Notes to #4 by Laurenz Albe:
There have been major improvements in #4, although the fundamental problem is still there:
- in v13, we have autovacuum triggered by
INSERT, which can trigger VACUUM earlier and reduce the magnitude of anti-wraparound autovacuum for
INSERT-only tables (see this article about autovacuum and insert-only tables)
- From v14 on, anti-wraparound autovacuum skips index cleanup and removing dead tuples if things get dangerous (See more about this on github)
The second is the more important improvement, but the first is cooler.
On its way but not there yet… #5 Disk footprint and bloat – UPDATED
This is another well-acknowledged problem-area for PostgreSQL – its “on disk” footprint is mostly a bit higher than that of its competitors. Normally this doesn’t show in real life, since most of your “working data set” should be cached anyway, but it can gradually slow things down. This is especially true if you run at default configs or fail to do any manual maintenance from time to time. But luckily, some things are already happening in this area, like the zHeap project and also a new hybrid store (row + column storage) called ZedStore is emerging that will compress the data size considerably. It will make Postgres more suitable for ultra large data warehouses – so let’s hope it makes it into Postgres v14.
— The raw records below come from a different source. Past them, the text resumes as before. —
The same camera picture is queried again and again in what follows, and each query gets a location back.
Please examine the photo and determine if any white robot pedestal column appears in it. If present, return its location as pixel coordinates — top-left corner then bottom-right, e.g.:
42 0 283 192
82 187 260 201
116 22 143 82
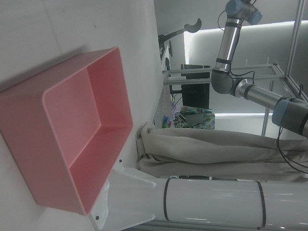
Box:
89 166 308 231

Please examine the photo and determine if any beige crumpled cloth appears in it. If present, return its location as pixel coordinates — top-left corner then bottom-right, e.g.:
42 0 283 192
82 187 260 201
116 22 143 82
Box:
136 122 308 183

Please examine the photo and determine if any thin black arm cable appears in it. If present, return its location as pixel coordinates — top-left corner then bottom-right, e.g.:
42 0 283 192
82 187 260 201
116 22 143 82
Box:
276 125 308 174

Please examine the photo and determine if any black hook shaped stand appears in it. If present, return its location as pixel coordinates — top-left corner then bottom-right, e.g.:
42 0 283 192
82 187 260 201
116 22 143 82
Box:
157 18 203 45

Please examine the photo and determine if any colourful patterned bag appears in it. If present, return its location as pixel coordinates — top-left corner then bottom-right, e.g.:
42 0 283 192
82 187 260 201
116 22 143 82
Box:
178 105 215 130

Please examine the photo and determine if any white perforated board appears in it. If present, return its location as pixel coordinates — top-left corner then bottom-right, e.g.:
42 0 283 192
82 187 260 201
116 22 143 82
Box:
153 85 173 127

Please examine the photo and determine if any black monitor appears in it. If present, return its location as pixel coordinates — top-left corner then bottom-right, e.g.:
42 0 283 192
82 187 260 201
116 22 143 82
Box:
168 64 210 109

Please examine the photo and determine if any pink plastic basket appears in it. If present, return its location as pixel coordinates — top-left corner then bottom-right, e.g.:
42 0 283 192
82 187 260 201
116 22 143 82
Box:
0 47 134 216

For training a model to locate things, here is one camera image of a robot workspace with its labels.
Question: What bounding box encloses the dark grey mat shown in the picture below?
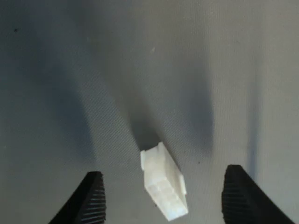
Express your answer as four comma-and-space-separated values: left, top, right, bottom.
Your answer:
0, 0, 299, 224

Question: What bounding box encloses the small white plastic terminal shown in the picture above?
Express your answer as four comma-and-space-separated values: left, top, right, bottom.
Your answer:
140, 142, 189, 221

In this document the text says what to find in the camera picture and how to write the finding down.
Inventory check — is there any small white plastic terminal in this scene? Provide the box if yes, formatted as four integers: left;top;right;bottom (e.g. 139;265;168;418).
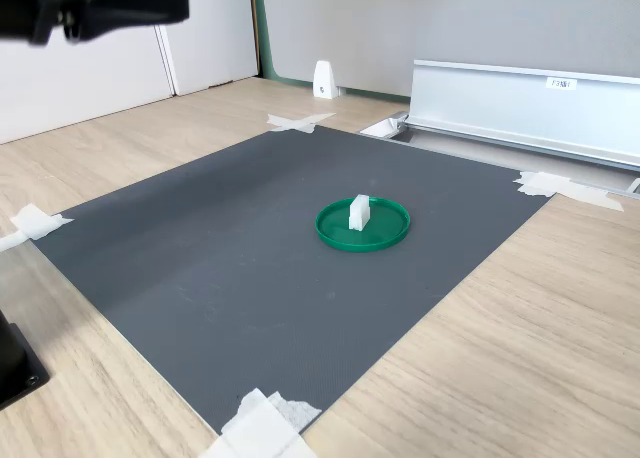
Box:
347;193;373;233

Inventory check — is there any white tape patch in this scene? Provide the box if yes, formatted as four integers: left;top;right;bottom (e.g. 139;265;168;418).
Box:
0;202;76;255
513;170;626;213
199;387;324;458
266;111;338;135

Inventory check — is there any round green lid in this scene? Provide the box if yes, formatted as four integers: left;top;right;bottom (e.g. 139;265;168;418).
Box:
314;195;413;255

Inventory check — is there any small white plastic bracket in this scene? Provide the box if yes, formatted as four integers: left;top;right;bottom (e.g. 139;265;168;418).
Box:
313;60;338;100

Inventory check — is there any dark grey mat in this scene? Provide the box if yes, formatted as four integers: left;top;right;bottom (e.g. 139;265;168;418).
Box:
30;124;557;437

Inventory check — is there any silver cable duct box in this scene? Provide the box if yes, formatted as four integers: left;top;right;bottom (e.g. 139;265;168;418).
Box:
358;110;640;195

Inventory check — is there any grey partition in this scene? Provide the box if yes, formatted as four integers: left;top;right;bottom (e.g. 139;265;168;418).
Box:
249;0;640;105

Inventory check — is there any aluminium cable duct lid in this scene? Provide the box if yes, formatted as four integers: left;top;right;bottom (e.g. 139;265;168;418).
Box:
405;59;640;172

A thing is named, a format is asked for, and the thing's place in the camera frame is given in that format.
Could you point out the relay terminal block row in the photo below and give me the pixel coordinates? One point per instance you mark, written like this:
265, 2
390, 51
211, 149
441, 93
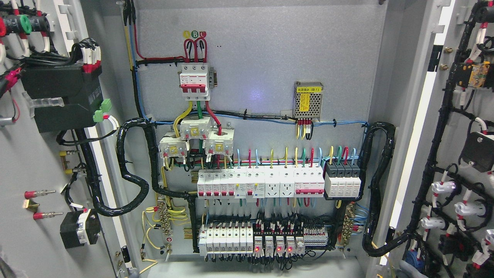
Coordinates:
282, 236

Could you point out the white current transformers cluster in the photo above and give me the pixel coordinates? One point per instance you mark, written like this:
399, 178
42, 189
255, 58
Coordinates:
194, 129

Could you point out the perforated metal power supply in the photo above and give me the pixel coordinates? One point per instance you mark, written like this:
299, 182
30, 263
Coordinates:
307, 99

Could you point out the white miniature breakers lower row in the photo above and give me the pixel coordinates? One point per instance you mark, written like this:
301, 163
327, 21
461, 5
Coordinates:
224, 239

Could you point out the white red main breaker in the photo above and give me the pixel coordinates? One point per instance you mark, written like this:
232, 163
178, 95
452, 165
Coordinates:
197, 81

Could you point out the white socket breaker row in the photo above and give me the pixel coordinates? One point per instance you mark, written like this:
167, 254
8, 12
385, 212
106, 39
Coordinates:
251, 183

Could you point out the black digital power meter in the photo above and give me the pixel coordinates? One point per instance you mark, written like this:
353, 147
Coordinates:
80, 92

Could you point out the black white surge protector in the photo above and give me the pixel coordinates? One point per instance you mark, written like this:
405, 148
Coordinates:
342, 182

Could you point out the grey cabinet door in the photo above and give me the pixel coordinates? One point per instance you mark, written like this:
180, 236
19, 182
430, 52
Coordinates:
432, 120
30, 161

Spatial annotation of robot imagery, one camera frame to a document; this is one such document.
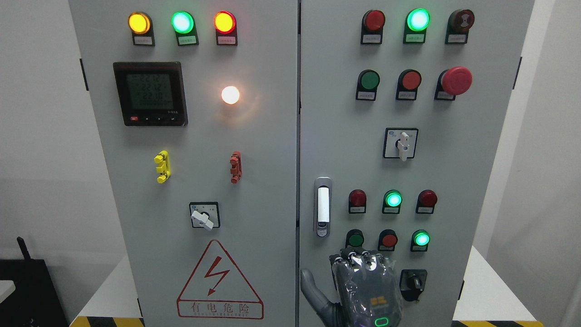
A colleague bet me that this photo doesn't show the yellow indicator light top left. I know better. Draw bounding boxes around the yellow indicator light top left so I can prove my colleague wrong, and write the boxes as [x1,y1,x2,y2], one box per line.
[128,12,155,46]

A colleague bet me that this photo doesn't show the red push button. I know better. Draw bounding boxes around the red push button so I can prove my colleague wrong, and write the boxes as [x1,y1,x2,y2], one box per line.
[377,228,398,251]
[395,69,423,101]

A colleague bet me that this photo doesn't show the white rotary switch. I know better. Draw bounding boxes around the white rotary switch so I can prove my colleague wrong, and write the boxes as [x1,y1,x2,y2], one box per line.
[189,202,221,230]
[383,128,419,162]

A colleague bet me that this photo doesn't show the dark red indicator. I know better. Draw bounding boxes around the dark red indicator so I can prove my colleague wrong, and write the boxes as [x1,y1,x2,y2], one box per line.
[415,189,438,214]
[348,189,367,214]
[360,9,386,45]

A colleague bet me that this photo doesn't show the white lit indicator lamp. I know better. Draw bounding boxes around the white lit indicator lamp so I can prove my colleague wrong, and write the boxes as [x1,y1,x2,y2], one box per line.
[221,85,241,105]

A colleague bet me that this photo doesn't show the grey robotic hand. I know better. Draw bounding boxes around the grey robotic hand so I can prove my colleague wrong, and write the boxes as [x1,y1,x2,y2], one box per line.
[300,247,403,327]

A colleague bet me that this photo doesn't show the green lit indicator top right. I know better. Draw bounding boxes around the green lit indicator top right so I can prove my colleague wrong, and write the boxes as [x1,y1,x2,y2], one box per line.
[403,8,430,44]

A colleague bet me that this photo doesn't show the red push button lower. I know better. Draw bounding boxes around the red push button lower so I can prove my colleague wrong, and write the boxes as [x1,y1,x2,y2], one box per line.
[377,228,398,251]

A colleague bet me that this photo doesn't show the dark buzzer unit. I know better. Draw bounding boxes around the dark buzzer unit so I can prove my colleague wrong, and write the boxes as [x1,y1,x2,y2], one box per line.
[445,9,475,44]

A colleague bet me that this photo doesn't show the dark red indicator middle left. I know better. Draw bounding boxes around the dark red indicator middle left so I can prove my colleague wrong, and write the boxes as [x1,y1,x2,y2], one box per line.
[348,189,367,214]

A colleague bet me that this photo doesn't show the dark red indicator top right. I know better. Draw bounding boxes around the dark red indicator top right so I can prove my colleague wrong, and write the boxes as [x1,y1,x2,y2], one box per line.
[360,9,386,45]

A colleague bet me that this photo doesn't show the white upper rotary switch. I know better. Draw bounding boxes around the white upper rotary switch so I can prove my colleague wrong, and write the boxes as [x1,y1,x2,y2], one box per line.
[383,128,419,162]

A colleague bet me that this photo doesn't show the green indicator light top left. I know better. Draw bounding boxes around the green indicator light top left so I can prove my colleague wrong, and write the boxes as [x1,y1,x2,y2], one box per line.
[172,11,199,46]

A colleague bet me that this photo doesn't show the red lit indicator light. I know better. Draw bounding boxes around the red lit indicator light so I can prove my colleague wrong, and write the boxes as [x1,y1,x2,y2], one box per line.
[214,11,238,46]

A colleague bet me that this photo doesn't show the green push button lower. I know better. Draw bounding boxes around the green push button lower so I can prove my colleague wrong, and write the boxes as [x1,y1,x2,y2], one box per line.
[345,228,364,247]

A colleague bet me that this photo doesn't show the red terminal connector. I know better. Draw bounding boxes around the red terminal connector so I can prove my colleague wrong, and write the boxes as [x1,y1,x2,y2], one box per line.
[230,151,242,184]

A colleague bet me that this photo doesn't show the silver handle lock plate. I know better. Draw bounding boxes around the silver handle lock plate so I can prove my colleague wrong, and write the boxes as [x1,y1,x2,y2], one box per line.
[314,177,332,238]

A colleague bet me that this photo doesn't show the grey cabinet door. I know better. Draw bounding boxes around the grey cabinet door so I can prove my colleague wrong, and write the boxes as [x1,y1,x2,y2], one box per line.
[70,0,299,327]
[299,0,535,327]

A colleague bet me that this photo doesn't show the green lit indicator middle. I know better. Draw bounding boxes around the green lit indicator middle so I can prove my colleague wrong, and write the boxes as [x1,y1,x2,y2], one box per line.
[382,189,402,214]

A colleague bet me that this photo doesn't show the black box with antenna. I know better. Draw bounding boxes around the black box with antenna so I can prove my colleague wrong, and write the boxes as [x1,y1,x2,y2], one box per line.
[0,237,69,327]

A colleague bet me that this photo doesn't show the black rotary knob switch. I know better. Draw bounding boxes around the black rotary knob switch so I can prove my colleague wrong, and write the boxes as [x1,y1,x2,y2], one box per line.
[399,269,428,302]

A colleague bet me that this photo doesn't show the black digital power meter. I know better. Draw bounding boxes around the black digital power meter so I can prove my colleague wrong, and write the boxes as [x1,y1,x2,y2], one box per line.
[113,61,188,126]

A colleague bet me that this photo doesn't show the yellow terminal connector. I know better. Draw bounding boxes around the yellow terminal connector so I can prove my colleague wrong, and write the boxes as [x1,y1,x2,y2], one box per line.
[153,150,172,184]

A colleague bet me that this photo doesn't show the silver door handle lever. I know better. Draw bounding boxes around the silver door handle lever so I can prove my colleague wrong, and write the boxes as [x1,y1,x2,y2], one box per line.
[317,186,330,225]

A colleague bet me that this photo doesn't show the red push button upper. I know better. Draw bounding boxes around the red push button upper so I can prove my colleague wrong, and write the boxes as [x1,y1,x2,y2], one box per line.
[395,69,423,101]

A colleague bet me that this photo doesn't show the green push button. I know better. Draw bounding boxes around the green push button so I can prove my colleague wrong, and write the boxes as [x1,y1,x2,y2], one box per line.
[355,69,380,101]
[345,228,364,247]

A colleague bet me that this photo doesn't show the green lit button lower right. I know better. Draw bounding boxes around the green lit button lower right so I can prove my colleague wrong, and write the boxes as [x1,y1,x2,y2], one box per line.
[409,229,430,252]

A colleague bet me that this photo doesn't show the white left rotary switch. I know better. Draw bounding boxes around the white left rotary switch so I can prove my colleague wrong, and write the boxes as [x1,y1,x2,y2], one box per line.
[189,202,221,230]

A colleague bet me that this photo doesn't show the green lit indicator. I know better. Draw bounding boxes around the green lit indicator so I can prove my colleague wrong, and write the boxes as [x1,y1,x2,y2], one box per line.
[403,8,430,44]
[382,189,402,214]

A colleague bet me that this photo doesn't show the green push button upper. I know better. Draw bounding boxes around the green push button upper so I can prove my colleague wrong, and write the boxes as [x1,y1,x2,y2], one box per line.
[355,69,380,101]

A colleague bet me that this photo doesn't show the red electrical hazard sign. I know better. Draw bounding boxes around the red electrical hazard sign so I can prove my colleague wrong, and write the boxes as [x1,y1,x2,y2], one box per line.
[176,239,264,319]

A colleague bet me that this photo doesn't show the dark red indicator middle right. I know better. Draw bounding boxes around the dark red indicator middle right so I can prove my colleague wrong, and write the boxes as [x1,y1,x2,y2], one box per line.
[415,189,438,214]

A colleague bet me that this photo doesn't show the red emergency stop button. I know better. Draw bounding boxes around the red emergency stop button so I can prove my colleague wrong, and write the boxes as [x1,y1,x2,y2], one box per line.
[434,66,473,101]
One could throw in here also the full compression topic…but in my opinion it’s not really that important for OLTP databases at least, as enterprise SSD disks are fast as hell nowadays, and you have the option to dabble on the file system level. For those rare use cases where 10TB+ data warehouses with near real-time analytical query expectations are needed, I’d maybe not recommend Postgres as a default anyway. There are better specialized systems which employ hybrid and columnar storage approaches for such needs; automatic block compression alone would not save us there.
Not to say that automatic compression is a bad idea, though: for example, the latest versions of TimescaleDB (a 3rd party PostgreSQL extension for time-series data) employ such tricks, can reduce the “on disk” size dramatically, and thereby speed up heavier queries. There’s also another extension called cstore_fdw. It’s an extension for data warehouse use cases, so there are already options out there for Postgres.
Notes by Laurenz:
For #5, v13 has somewhat improved things with index de-duplication (at least B-tree indexes with duplicates take less space now).
That is only a slight step in the right direction, however.
#6 Out-of-the-box vulnerability against brute force password attacks – UPDATED
I put this one in even though there’s been some thought put into it, since there’s a “contrib” (bundled with Postgres) extension named “auth_delay” for exactly this purpose. What’s true about Postgres out of the box – there’s no limit on password login attempts! Also, by default, users can open up to
$max_connections (minus some superuser reserved connections) sessions in parallel…this could mean trouble if you have some mean gremlins in your network. Note, however, that under “password login” I mean “md5” and “scram-256” auth methods, meaning if you forward your authentication to LDAP or AD, you should be safe – but be sure to validate that. Or, you could enable the “auth_delay” extension; better safe than sorry! It’s really easy to crack weak passwords if you know the username – basically a one-liner! So it would be really nice to see some kind of soft limits kick in automatically.
N.B.! This doesn’t mean that you don’t get notified of the failed login attempts, but it could be too late if you don’t monitor the log files actively! P.S.: there’s also an extension which deals with the same “problem space”, called pg_auth_mon and we (CYBERTEC) also have a patch for support customers to disable such attacked accounts automatically after X failed attempts.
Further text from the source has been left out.